1. Faces perpendicular to the y-axis (y = -0.5 m and y = +0.5 m):
   For these faces, the area vector $d\vec{A}$ is in the $\pm \hat{j}$ direction. Since the electric field $\vec{E}$ is in the $\hat{i}$ direction, their dot product $\vec{E} \cdot d\vec{A}$ will be zero ($\hat{i} \cdot \hat{j} = 0$). Therefore, the flux through these faces is zero.

2. Faces perpendicular to the z-axis (z = -1 m and z = +1 m):
   For these faces, the area vector $d\vec{A}$ is in the $\pm \hat{k}$ direction. Since the electric field $\vec{E}$ is in the $\hat{i}$ direction, their dot product $\vec{E} \cdot d\vec{A}$ will be zero ($\hat{i} \cdot \hat{k} = 0$). Therefore, the flux through these faces is zero.

3. Faces perpendicular to the x-axis:
   These are the only faces that will contribute to the net flux. The area of these faces is $A_x = b \times c = 1 \text{ m} \times 2 \text{ m} = 2 \text{ m}^2$.

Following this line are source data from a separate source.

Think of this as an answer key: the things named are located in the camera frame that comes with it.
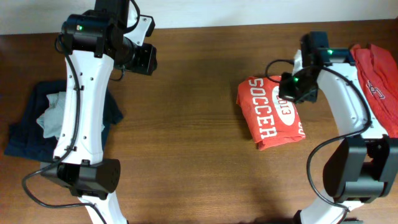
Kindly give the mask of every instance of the dark blue garment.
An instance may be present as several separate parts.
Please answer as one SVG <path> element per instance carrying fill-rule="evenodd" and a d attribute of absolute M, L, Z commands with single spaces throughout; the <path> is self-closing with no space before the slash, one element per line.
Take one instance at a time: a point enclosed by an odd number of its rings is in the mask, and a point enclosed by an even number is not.
<path fill-rule="evenodd" d="M 49 107 L 47 95 L 66 91 L 66 89 L 67 82 L 65 80 L 40 82 L 34 87 L 22 121 L 9 127 L 10 141 L 4 151 L 5 155 L 42 162 L 52 161 L 53 152 L 58 141 L 55 137 L 43 138 L 44 130 L 37 124 L 36 119 Z M 103 114 L 105 128 L 101 135 L 103 149 L 111 124 L 117 124 L 122 119 L 123 115 L 119 111 L 116 101 L 109 90 L 106 90 Z"/>

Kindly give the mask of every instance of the wooden table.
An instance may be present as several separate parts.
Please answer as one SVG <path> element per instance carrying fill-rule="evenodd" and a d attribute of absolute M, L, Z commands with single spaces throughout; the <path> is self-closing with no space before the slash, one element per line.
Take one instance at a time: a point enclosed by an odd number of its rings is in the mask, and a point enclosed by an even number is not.
<path fill-rule="evenodd" d="M 337 135 L 325 96 L 297 109 L 307 138 L 259 152 L 236 105 L 238 84 L 267 62 L 292 58 L 299 39 L 325 30 L 333 47 L 370 42 L 398 59 L 396 21 L 331 22 L 155 30 L 159 67 L 152 77 L 128 73 L 109 89 L 124 114 L 113 126 L 105 157 L 121 162 L 118 197 L 130 223 L 238 223 L 289 218 L 315 198 L 305 173 L 308 153 Z M 0 144 L 18 122 L 33 86 L 65 78 L 53 49 L 56 34 L 0 37 Z M 274 73 L 289 71 L 276 65 Z M 336 144 L 313 161 L 322 188 L 324 163 Z M 21 179 L 39 163 L 0 154 L 1 223 L 90 223 L 84 208 L 51 210 L 31 201 Z M 50 203 L 77 202 L 67 189 L 38 177 L 34 193 Z M 398 186 L 350 213 L 367 223 L 397 223 Z"/>

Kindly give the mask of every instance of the gray cloth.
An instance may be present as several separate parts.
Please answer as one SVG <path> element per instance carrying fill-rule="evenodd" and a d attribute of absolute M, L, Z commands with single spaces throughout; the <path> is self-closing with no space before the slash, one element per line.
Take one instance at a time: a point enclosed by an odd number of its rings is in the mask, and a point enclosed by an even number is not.
<path fill-rule="evenodd" d="M 54 94 L 48 94 L 49 108 L 44 111 L 36 122 L 43 128 L 43 137 L 51 138 L 55 136 L 59 139 L 62 130 L 63 123 L 63 111 L 65 109 L 65 99 L 67 97 L 66 92 L 59 92 Z"/>

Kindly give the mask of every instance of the red garment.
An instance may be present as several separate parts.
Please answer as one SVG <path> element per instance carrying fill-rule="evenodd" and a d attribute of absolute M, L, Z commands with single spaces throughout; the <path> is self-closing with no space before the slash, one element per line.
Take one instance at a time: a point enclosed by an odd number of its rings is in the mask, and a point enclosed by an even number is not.
<path fill-rule="evenodd" d="M 398 138 L 398 69 L 390 52 L 375 45 L 351 54 L 356 61 L 362 91 L 377 120 L 391 138 Z"/>
<path fill-rule="evenodd" d="M 279 84 L 266 78 L 249 77 L 238 87 L 236 103 L 260 150 L 305 139 L 294 104 L 280 99 L 278 94 Z"/>

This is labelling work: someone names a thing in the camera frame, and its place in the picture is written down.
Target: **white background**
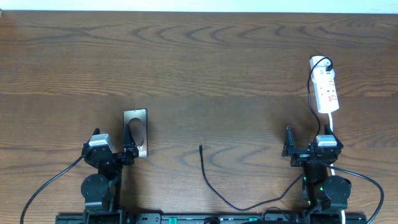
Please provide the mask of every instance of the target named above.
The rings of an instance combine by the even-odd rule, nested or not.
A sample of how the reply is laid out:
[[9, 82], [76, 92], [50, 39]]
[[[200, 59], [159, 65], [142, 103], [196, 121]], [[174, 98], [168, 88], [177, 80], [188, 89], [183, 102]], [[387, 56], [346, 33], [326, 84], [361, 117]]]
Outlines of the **white background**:
[[0, 0], [3, 10], [398, 13], [398, 0]]

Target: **green component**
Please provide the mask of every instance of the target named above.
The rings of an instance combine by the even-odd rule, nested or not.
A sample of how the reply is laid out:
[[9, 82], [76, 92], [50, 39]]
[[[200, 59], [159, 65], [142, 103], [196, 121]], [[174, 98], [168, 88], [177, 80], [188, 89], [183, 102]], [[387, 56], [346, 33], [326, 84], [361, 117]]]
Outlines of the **green component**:
[[169, 218], [169, 224], [177, 224], [177, 218]]

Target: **wooden surface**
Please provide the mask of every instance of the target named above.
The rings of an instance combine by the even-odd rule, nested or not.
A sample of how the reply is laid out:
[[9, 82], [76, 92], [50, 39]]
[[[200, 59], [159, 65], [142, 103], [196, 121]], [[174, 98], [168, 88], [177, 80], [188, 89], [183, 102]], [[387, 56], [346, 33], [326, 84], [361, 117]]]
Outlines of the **wooden surface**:
[[[124, 169], [122, 205], [164, 213], [237, 213], [278, 197], [301, 172], [281, 157], [290, 125], [300, 146], [316, 120], [308, 60], [333, 59], [345, 145], [336, 166], [378, 181], [375, 223], [398, 219], [398, 17], [339, 14], [5, 12], [0, 19], [0, 223], [81, 153], [95, 128], [121, 149], [123, 111], [147, 108], [149, 158]], [[321, 115], [323, 124], [327, 116]], [[49, 185], [26, 223], [84, 209], [84, 162]], [[352, 176], [349, 209], [368, 217], [375, 186]], [[301, 186], [268, 206], [305, 206]]]

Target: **white power strip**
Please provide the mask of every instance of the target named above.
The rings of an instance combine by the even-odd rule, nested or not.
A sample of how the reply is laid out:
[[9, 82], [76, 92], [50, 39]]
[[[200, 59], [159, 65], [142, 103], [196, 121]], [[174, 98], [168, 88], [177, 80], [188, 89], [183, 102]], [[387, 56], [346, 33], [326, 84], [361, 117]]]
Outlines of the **white power strip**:
[[[311, 69], [322, 58], [324, 56], [312, 57], [310, 60]], [[322, 60], [311, 74], [319, 113], [331, 113], [339, 108], [334, 81], [335, 71], [333, 69], [330, 71], [326, 70], [331, 63], [328, 59]]]

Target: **power outlet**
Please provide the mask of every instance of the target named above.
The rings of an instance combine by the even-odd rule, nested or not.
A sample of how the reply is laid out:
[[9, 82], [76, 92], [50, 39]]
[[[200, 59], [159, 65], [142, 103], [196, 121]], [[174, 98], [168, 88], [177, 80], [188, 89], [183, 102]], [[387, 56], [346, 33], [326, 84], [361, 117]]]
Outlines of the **power outlet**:
[[[311, 69], [323, 57], [324, 56], [312, 57], [310, 60]], [[322, 60], [313, 69], [311, 74], [319, 113], [331, 113], [339, 108], [334, 81], [335, 71], [333, 69], [326, 71], [327, 66], [330, 64], [331, 61], [328, 59]]]

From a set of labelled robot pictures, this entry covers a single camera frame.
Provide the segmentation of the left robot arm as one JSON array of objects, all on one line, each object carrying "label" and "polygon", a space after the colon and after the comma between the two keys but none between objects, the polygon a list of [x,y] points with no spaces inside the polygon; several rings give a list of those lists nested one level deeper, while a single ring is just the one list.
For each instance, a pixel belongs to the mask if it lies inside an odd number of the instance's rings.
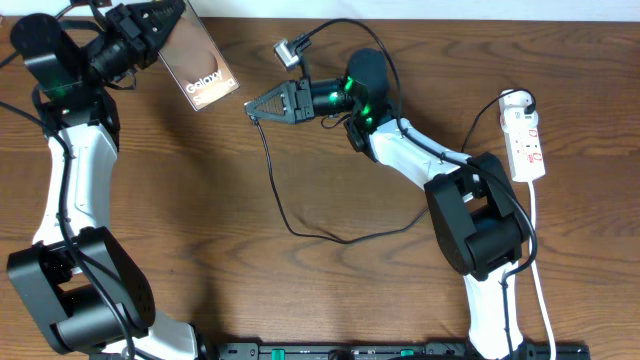
[{"label": "left robot arm", "polygon": [[34,13],[10,41],[32,93],[52,169],[45,213],[7,273],[48,345],[92,359],[204,359],[195,328],[156,309],[149,282],[110,230],[120,122],[112,92],[153,64],[182,1],[90,3],[89,21]]}]

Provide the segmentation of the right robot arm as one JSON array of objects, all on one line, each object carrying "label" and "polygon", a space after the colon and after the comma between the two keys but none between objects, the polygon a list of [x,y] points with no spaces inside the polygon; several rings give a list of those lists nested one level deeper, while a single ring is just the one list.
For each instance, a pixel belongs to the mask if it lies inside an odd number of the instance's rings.
[{"label": "right robot arm", "polygon": [[246,103],[254,124],[298,124],[340,116],[355,151],[422,187],[440,251],[463,277],[471,315],[469,342],[484,359],[517,359],[525,349],[517,325],[514,282],[537,253],[533,221],[491,153],[453,151],[415,129],[389,97],[397,76],[387,51],[364,48],[343,77],[286,81]]}]

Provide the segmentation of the white power strip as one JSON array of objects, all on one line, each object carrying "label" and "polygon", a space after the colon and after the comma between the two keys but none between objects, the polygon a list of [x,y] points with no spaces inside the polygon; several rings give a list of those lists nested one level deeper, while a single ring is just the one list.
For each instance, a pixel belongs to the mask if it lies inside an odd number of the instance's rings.
[{"label": "white power strip", "polygon": [[524,90],[504,90],[499,108],[512,180],[527,183],[541,178],[546,170],[533,96]]}]

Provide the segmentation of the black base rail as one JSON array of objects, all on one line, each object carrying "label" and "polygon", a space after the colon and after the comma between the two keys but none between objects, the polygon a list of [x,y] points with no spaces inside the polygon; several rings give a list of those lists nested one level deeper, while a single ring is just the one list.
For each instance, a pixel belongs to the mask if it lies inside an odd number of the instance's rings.
[{"label": "black base rail", "polygon": [[[227,343],[217,345],[213,359],[222,360],[387,360],[387,359],[551,359],[549,346],[523,343],[513,357],[484,358],[468,341],[403,345],[301,345]],[[586,345],[556,345],[559,360],[590,360]]]}]

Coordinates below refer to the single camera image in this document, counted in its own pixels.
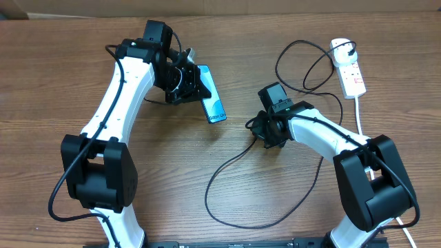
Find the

   • Left face (at x = -0.25 m):
     The electric field at this face is $\vec{E}_{left} = (3 + 2(-0.25)^2) \hat{i}$.
     $(-0.25)^2 = (1/4)^2 = 1/16 = 0.0625$.
     $\vec{E}_{left} = (3 + 2(0.0625)) \hat{i} = (3 + 0.125) \hat{i} = 3.125 \hat{i}$ N/C.
     The area vector for the left face is $\vec{A}_{left} = A_x (-\hat{i}) = 2 (-\hat{i})$ m$^2$. (The outward normal points in the $-\hat{i}$ direction).
     The flux through the left face is $\Phi_{left} = \vec{E}_{left} \cdot \vec{A}_{left} = (3.125 \hat{i}) \cdot (2 (-\hat{i})) = -3.125 \times 2 = -6.25$ N.m²/C.

   • Right face (at x = +0.25 m):
     The electric field at this face is $\vec{E}_{right} = (3 + 2(+0.25)^2) \hat{i}$.
     $\vec{E}_{right} = (3 + 2(0.0625)) \hat{i} = (3 + 0.125) \hat{i} = 3.125 \hat{i}$ N/C.
     The area vector for the right face is $\vec{A}_{right} = A_x (+\hat{i}) = 2 (+\hat{i})$ m$^2$. (The outward normal points in the $+\hat{i}$ direction).
     The flux through the right face is $\Phi_{right} = \vec{E}_{right} \cdot \vec{A}_{right} = (3.125 \hat{i}) \cdot (2 (+\hat{i})) = +3.125 \times 2 = +6.25$ N.m²/C.

Net Flux through the Cuboid:
The total net flux is the sum of the fluxes through all six faces:
$\Phi_{net} = \Phi_{left} + \Phi_{right} + \Phi_{y_{faces}} + \Phi_{z_{faces}}$
$\Phi_{net} = -6.25 + 6.25 + 0 + 0 = 0$ N.m²/C.

This result is expected because the electric field component along x, $E_x = (3 + 2x^2)$, is an even function of x (i.e., $E_x(-x) = E_x(x)$). When a closed surface is placed symmetrically about the origin along the direction of an electric field that is an even function of the position coordinate, the incoming flux on one side is exactly cancelled by the outgoing flux on the opposite side.